October 19, 2021: an interview with jah and excerpts from oral history interviews they conducted with Carl Anthony in preparation for his book The Earth, the City, and the Hidden Narrative of Race are featured in the “Community is a Practice” issue of Architecture Exchange’s audiojournal.

In Episode 4, Molly Esteve describes the life and work of the architect and environmental justice advocate Carl Anthony. Using Anthony’s own words and commentary from Jah Sayers, the episode demonstrates how the Black radical tradition pushed designers and planners beyond the neighborhood to a metropolitan approach to community liberation.

June 26, 2020: “Ph.D. Student Jah Elyse Sayers on how trans people of color establish their space in NYC” by Tanya Domi for The Graduate Center, CUNY:

Domi: How does the art you create contribute to your life and day-to-day living? 

Sayers: I make performance and sculptures. I use art as a way to dive into uncertainties, tensions, overlapping metaphors, and affects that I don’t quite know how to express solely verbally or textually. This takes some pressure off of my writing because I’m less worried about trying to express everything in words when I know I can turn to other mediums both for exploration and expression of ideas and affects. I think it’s all the same project of deepening learning and inviting other people in to build ideas and whole worlds together. Learning fabrication skills is something that came out of pursuing metalwork as an art medium, and I use those skills now to help build gardens. My sculpture practice comes out of trash-picking, and helps me look at old furniture and other would-be trash a little differently such that an old loft bed or some broken up pallets can become a garden bed or some scrap metal can become a clock. Art and making bring me joy and the physical practices help calm my mind and focus my thoughts.
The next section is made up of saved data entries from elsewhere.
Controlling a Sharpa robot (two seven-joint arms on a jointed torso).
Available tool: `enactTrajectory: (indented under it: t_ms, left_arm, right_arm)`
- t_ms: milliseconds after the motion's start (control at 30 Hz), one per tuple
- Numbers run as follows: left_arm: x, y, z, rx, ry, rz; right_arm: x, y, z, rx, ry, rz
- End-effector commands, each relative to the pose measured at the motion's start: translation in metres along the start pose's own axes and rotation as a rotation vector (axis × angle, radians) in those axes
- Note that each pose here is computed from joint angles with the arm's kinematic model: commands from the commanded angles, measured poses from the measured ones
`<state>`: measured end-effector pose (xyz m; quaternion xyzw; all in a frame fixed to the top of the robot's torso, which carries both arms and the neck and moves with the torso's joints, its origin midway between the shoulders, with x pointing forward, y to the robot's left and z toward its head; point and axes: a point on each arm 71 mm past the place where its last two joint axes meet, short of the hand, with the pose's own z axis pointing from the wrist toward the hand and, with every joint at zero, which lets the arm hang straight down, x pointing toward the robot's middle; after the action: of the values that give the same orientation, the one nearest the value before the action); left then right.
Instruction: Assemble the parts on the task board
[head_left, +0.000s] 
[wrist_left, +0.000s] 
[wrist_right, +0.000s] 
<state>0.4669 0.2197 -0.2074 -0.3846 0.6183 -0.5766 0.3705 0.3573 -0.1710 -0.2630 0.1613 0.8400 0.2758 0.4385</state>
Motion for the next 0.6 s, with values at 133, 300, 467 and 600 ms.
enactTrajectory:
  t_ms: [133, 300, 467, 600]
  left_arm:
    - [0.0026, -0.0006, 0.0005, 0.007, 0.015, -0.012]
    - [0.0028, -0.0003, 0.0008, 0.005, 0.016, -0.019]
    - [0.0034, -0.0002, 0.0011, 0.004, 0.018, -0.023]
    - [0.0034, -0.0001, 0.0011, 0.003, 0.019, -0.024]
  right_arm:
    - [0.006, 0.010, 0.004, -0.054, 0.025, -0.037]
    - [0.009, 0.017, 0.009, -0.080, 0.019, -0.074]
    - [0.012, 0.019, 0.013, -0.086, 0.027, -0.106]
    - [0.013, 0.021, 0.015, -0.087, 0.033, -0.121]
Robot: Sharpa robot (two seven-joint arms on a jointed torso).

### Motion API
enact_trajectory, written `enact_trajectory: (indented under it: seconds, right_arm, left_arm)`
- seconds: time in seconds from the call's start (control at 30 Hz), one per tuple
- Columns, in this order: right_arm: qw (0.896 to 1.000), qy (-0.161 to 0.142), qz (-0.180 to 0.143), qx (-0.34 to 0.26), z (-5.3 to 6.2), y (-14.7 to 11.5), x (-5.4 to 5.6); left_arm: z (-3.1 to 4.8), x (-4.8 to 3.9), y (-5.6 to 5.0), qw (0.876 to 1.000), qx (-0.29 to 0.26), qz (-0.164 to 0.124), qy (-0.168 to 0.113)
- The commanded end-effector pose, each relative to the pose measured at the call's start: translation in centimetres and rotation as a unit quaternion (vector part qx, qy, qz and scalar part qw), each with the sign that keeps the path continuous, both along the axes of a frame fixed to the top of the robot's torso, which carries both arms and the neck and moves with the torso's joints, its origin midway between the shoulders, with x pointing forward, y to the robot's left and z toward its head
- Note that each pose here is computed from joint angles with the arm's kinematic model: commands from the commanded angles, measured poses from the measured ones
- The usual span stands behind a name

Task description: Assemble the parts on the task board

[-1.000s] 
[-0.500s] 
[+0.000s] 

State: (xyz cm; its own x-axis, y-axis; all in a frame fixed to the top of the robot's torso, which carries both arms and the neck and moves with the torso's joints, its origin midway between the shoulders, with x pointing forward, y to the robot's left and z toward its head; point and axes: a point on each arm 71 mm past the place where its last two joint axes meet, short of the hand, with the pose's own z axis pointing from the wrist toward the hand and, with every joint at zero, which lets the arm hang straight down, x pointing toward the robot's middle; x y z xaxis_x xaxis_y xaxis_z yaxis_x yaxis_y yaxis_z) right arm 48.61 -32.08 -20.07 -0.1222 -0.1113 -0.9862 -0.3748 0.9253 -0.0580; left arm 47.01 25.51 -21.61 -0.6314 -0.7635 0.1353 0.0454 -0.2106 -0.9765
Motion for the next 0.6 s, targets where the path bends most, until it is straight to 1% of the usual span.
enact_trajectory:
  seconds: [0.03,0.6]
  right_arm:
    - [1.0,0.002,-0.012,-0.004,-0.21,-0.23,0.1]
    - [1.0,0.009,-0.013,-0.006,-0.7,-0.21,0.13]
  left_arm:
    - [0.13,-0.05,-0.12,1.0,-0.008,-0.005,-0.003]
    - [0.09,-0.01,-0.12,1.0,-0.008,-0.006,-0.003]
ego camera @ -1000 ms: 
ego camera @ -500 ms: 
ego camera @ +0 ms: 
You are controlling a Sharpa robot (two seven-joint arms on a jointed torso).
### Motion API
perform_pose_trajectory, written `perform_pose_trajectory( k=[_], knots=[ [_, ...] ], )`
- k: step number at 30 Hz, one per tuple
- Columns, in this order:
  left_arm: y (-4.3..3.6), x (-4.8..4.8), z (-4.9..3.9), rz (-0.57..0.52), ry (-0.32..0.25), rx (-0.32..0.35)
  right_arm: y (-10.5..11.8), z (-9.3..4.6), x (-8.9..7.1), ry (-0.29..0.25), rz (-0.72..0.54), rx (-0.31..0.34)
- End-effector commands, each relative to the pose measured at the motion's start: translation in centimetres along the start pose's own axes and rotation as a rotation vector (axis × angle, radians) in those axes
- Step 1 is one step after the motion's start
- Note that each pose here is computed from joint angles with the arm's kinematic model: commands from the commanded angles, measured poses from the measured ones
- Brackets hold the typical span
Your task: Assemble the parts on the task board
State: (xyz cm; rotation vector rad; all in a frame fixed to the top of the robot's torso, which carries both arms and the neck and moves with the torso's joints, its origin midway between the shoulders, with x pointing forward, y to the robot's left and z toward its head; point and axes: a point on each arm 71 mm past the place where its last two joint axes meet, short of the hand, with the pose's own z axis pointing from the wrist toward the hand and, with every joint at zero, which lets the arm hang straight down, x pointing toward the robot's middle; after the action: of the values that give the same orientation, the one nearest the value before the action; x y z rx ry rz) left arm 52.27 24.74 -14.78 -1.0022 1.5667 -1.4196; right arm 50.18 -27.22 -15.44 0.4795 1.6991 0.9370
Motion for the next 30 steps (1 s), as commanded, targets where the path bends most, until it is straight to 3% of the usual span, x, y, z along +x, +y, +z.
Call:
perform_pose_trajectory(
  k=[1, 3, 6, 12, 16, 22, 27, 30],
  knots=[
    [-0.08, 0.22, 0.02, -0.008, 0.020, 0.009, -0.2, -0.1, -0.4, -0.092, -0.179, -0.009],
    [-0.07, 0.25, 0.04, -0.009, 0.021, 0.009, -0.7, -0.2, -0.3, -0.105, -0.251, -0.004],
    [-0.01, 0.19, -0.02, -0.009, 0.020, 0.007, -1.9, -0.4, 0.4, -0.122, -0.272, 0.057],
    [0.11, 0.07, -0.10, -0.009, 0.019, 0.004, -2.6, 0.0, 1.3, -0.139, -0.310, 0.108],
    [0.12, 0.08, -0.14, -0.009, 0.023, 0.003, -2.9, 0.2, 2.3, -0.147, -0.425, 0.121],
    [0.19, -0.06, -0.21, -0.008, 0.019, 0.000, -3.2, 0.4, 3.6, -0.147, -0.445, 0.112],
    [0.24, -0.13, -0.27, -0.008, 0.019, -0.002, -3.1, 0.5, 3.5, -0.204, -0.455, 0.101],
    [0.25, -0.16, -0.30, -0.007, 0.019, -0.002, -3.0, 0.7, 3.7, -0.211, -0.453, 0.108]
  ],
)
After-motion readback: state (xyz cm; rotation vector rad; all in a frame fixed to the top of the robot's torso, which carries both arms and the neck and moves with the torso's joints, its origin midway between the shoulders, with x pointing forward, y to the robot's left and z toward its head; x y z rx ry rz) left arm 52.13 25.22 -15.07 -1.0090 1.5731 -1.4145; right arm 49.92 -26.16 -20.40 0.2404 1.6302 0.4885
https://www.gc.cuny.edu/news/phd-student-jah-elyse-sayers-how-trans-people-color-establish-their-sense-place-nyc

February 25, 2020: Design Trust for Public Space Fellows Forum presents Peer Learning Program, facilitated by Lee Jimenez and jah elyse sayers.

The Peer Learning Program, designed and facilitated by Jah Elyse Sayers and Lee Jiménez, to engage our cohort of 105 multidisciplinary Fellows, reflects Design Trust’s own model of “open-ended inquiry” and learning together. The goal is for fellows to identify and explore a shared learning interest as pairs, while reflecting on values that are important to support growth in one’s profession. . . The article outlines the process and key take-aways from the kick-off workshop.